Like a circle of amber in the fist of the sky, the noonday sun burned defiantly. Almond and acacia trees were in bloom. The air was heavy with the sharp perfume of their scent. That, and the expectation in the crowd, whose fists were also clenched.

They followed him. With all sorts of motives and for all sorts of reasons. Some were anxious or battling pent-up anger. Others were excited, bewildered or bewitched. The kettle was boiling. Hissing insistently. But no one could lift it from the heat. There was an incessant whistling in the air people simply couldn’t ignore.

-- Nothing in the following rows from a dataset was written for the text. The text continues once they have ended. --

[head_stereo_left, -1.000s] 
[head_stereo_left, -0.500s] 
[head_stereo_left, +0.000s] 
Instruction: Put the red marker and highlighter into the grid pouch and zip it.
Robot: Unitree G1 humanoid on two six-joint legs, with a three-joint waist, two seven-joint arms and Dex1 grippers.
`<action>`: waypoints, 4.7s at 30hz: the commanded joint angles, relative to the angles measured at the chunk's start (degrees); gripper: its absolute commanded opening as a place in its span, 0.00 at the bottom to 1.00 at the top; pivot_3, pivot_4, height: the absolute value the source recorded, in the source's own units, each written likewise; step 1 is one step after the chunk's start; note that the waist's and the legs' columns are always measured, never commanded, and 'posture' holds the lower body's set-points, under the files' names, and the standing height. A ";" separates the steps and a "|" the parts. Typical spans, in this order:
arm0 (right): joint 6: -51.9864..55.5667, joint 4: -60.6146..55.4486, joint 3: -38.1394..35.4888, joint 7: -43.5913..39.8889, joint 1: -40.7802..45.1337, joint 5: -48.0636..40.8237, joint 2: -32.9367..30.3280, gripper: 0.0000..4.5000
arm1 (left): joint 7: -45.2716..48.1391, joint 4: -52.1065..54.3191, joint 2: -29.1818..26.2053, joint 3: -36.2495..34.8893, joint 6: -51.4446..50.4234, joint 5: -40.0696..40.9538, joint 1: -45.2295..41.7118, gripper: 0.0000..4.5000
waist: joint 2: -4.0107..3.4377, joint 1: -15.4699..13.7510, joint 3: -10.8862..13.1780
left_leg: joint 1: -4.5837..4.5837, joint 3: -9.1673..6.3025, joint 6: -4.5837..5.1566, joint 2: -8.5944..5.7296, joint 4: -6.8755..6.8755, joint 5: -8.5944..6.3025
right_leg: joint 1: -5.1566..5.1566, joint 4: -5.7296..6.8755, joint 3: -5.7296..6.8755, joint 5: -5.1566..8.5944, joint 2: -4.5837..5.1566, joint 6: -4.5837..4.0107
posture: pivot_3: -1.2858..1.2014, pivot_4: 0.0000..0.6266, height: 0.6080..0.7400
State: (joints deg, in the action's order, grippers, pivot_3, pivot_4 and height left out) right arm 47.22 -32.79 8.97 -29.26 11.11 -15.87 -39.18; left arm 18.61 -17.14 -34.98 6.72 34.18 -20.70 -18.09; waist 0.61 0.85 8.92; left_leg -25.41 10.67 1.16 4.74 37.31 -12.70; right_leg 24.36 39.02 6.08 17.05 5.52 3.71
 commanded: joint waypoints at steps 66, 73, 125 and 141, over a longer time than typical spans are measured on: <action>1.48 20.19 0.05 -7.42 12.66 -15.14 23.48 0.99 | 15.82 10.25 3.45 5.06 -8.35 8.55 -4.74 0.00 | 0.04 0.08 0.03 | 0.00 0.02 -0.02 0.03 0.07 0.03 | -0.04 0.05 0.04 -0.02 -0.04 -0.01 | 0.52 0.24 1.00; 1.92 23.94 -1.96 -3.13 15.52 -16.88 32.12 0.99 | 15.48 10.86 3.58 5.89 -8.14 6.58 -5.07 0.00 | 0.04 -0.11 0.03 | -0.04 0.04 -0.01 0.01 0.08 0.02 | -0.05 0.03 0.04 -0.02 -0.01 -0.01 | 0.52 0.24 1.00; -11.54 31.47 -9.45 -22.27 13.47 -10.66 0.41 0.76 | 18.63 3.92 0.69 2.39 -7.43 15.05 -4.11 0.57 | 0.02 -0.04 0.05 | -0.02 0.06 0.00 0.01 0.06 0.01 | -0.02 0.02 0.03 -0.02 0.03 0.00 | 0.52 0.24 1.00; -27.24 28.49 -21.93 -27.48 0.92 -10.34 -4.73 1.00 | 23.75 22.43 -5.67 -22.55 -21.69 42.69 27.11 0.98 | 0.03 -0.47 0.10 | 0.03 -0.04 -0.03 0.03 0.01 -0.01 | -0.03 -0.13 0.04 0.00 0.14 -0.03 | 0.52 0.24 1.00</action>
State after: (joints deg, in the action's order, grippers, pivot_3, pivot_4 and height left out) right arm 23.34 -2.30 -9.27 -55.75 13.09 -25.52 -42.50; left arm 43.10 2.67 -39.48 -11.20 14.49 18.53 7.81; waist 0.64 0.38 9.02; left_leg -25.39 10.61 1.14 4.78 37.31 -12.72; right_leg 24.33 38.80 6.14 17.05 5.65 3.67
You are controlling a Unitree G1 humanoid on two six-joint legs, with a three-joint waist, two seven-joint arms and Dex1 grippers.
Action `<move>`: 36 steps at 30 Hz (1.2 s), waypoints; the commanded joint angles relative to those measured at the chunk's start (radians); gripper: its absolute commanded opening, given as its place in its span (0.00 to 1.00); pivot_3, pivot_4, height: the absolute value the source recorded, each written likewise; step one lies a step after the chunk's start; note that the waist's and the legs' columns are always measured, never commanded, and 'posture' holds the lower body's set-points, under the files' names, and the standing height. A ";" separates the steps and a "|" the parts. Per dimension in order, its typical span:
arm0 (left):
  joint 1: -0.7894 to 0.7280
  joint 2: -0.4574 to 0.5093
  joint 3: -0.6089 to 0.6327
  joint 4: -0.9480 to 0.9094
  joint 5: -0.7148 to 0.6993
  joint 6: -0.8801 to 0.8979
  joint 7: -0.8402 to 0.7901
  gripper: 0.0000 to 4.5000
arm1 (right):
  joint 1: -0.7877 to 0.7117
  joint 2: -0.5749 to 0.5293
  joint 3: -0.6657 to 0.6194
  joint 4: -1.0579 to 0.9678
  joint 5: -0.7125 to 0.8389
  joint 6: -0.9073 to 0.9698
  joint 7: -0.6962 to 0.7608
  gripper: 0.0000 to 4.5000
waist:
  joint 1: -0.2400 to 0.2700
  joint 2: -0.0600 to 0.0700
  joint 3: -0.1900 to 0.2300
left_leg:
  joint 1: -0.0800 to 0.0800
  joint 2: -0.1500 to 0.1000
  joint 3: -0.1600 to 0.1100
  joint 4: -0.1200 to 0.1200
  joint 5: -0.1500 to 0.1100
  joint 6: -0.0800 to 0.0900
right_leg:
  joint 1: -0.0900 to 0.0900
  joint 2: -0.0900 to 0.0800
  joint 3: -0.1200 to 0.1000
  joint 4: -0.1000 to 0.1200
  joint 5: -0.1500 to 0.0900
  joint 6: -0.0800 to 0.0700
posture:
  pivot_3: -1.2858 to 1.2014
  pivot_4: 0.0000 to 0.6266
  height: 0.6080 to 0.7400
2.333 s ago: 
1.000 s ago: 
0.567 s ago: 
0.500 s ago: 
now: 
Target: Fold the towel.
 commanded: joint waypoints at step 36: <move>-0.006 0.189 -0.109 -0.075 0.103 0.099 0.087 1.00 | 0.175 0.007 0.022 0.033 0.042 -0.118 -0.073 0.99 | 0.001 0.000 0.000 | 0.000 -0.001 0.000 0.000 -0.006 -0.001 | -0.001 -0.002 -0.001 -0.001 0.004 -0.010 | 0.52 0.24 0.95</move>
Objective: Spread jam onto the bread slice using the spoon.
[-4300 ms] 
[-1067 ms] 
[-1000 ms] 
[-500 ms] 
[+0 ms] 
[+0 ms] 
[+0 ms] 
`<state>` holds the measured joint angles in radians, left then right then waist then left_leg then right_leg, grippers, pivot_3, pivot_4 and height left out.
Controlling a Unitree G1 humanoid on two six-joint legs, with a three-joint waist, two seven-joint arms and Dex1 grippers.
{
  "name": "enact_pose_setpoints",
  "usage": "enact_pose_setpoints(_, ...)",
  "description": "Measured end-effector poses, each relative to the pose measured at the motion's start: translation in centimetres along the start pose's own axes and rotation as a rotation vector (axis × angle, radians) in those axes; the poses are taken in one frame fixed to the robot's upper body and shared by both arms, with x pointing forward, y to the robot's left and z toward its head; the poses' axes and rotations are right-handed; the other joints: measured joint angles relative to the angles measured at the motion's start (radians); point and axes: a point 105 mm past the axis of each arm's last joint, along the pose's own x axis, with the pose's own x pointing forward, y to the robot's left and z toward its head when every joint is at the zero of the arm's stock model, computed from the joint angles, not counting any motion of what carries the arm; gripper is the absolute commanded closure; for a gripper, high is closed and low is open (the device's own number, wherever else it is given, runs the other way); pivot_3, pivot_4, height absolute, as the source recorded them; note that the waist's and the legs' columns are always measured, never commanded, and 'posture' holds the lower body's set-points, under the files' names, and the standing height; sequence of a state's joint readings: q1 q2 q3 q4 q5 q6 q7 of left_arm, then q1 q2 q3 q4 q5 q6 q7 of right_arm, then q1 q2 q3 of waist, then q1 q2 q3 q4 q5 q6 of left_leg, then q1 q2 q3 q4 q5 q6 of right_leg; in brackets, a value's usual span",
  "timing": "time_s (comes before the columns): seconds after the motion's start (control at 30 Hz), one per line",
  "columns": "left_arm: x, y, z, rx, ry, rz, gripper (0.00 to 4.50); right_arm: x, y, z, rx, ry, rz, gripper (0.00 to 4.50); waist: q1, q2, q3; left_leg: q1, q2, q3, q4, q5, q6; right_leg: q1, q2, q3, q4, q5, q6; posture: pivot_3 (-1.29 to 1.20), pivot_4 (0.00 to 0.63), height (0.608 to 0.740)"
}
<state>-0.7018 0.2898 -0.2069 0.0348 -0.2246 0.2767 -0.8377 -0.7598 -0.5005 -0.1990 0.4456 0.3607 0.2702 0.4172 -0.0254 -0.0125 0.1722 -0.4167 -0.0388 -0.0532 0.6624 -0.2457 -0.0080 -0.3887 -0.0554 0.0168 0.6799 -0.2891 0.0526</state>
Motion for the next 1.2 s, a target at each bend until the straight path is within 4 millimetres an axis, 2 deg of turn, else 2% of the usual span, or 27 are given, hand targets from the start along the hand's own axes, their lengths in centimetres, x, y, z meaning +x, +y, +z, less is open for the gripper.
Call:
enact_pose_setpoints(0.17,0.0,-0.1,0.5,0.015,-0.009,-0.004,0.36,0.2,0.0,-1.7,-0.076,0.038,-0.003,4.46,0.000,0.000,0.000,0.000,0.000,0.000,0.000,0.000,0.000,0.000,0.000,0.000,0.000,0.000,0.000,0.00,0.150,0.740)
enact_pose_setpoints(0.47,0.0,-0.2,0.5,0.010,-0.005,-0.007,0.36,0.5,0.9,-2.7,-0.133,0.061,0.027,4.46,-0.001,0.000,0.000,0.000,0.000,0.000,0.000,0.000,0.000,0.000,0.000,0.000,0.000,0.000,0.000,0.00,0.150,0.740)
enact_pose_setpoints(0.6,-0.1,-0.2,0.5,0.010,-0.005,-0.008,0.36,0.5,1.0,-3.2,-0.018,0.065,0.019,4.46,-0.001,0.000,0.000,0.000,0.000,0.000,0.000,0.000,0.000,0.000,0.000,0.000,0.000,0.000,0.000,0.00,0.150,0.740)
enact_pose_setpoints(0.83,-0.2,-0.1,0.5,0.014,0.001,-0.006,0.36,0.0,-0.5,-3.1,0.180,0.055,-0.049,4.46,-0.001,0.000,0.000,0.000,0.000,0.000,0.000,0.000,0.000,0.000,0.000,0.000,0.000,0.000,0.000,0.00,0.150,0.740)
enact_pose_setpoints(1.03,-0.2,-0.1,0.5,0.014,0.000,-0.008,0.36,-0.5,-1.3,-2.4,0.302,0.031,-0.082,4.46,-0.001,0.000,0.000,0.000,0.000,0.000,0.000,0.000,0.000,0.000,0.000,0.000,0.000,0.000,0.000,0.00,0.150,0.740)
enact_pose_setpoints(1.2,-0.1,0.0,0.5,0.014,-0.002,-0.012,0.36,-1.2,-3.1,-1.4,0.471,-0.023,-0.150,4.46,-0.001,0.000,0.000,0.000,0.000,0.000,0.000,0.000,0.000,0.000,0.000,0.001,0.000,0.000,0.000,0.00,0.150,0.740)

His tears had passed. His vision was clear. Through the winding streets of Jerusalem he went, striding out, purposeful, determined. Nobody spoke to him. The joy of his entrance had been overtaken by the foreboding over what he was going to do next. Everybody sensed where he was going. But nobody said anything or knew why. They followed in the slipstream of his resolve.

When the outer walls of the Temple came into view, he stopped. And abruptly. It was as though an invisible wall had halted his progress and held him in check.

The Temple. God’s house. The place on earth where the mysterious beauty of God’s presence dwelt. This was the place where sacrifice for sin was offered. This was the place where the people offered their sacrifices day after day; and where the priests came doing their priestly things year after year. This was the place where the High Priest came once a year, and entering behind the second curtain went into the Most Holy Place, to the golden altar of incense and the gold covered ark of the covenant containing the golden jar of manna and Aaron’s blooming staff and the stone tablets of the covenant itself. And always coming with blood: the blood of the sacrificed Passover lambs; the blood of bulls and goats; the blood to signify deliverance and atonement. This was what the Temple was for. Tremendous and majestic, it loomed before him. Its beauty and its purpose cast a spell over the people. It drew them in. It towered above him, stretching to left and right, its walls absorbing and echoing the praise of a nation hungry for God and crying out for freedom, a people charged with a terrible destiny to be the light of all the nations and the way to peace with God.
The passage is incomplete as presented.